So, in the IWD algorithm, drops are characterized by two main properties:

• speed
• soil

Both of these properties can change during the algorithm operation. Drops in IWD move from a source to a destination and begin their journey with an initial velocity and zero ground. During their journey, water drops move through an environment, from which some soil is removed, and can gain some speed. IWD is assumed to be performed iteratively. The droplet speed increases from the current location to the next by an amount nonlinearly proportional to the inverse of the soil between the two locations:

vel = vel (t-1) + Av / [Bv + Cv * soil^2(i,j)]

where: Av, Bv, Cv are speed ratios (inputs), while soil (i,j) is the amount of soil between the graph vertices.

Therefore, a path with less soil allows the IWD droplet to move faster than a path with more soil.

The IWD drop collects soil as it travels through the environment. This soil is removed from the path connecting the two locations. The amount of soil added to an IWD droplet is nonlinearly proportional to the time required to move the IWD from its current location to the next. This time interval is calculated using simple laws of physics for linear motion:

time(i,j,vel) = R / vel

where R is a distance between two points.

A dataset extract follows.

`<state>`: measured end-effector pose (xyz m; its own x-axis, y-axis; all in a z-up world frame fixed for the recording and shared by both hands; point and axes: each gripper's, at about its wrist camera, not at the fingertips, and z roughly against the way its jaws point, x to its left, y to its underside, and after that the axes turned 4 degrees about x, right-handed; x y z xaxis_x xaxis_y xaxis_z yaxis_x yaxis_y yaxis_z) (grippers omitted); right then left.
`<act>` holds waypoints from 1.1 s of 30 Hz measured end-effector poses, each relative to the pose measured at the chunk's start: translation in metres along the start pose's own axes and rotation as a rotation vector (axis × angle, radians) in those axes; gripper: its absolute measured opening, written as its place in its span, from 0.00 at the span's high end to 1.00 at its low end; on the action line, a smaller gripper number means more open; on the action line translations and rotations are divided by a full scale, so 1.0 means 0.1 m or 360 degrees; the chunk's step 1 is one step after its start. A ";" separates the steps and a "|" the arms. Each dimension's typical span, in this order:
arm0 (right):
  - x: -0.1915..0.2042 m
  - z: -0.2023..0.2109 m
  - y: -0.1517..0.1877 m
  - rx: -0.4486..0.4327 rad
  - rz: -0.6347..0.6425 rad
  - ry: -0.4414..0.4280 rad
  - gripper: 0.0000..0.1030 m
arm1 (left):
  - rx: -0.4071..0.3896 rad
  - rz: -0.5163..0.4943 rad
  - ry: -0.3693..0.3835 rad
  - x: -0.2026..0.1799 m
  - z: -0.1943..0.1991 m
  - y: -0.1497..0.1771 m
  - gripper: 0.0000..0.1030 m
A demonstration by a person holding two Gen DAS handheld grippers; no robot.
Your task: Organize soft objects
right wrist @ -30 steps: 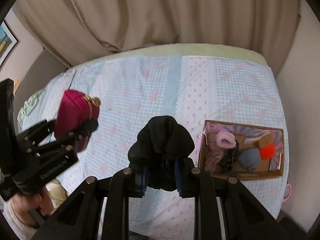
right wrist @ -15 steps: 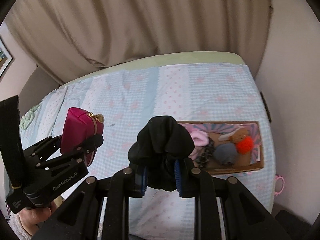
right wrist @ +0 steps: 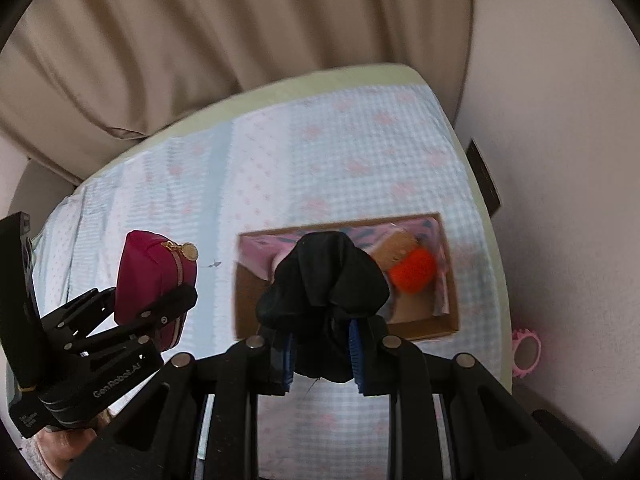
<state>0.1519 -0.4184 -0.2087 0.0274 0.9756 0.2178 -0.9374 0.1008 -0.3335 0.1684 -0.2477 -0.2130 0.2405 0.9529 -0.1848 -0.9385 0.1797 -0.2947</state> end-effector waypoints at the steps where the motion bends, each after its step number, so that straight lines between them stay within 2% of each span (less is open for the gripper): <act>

Amount of soil added to the drop:

dSoil(i,j) = As / [Bs + Cs * time(i,j,vel)]

where: As, Bs and Cs are soil inwash ratios.

The new amount of soil on the path between points will look like this:

soil (i+1,j+1) = Po * soil(i,j) + Pn * dSoil(i,j)

where Po and Pn are the ratios of changing the amount of soil.

Thus, the time spent moving is inversely proportional to the speed of movement and directly proportional to the distance between two points. In other words, soil is a quantitative indicator of information about the environment. These equations determine the preference of water drops to choose low-priming paths over high-priming ones. This path selection is accomplished by applying a uniform random distribution to the available paths. The probability of choosing the next path is inversely proportional to the soil level of the available paths. Therefore, paths with lower-priming levels have a higher chance of being selected by IWD drops.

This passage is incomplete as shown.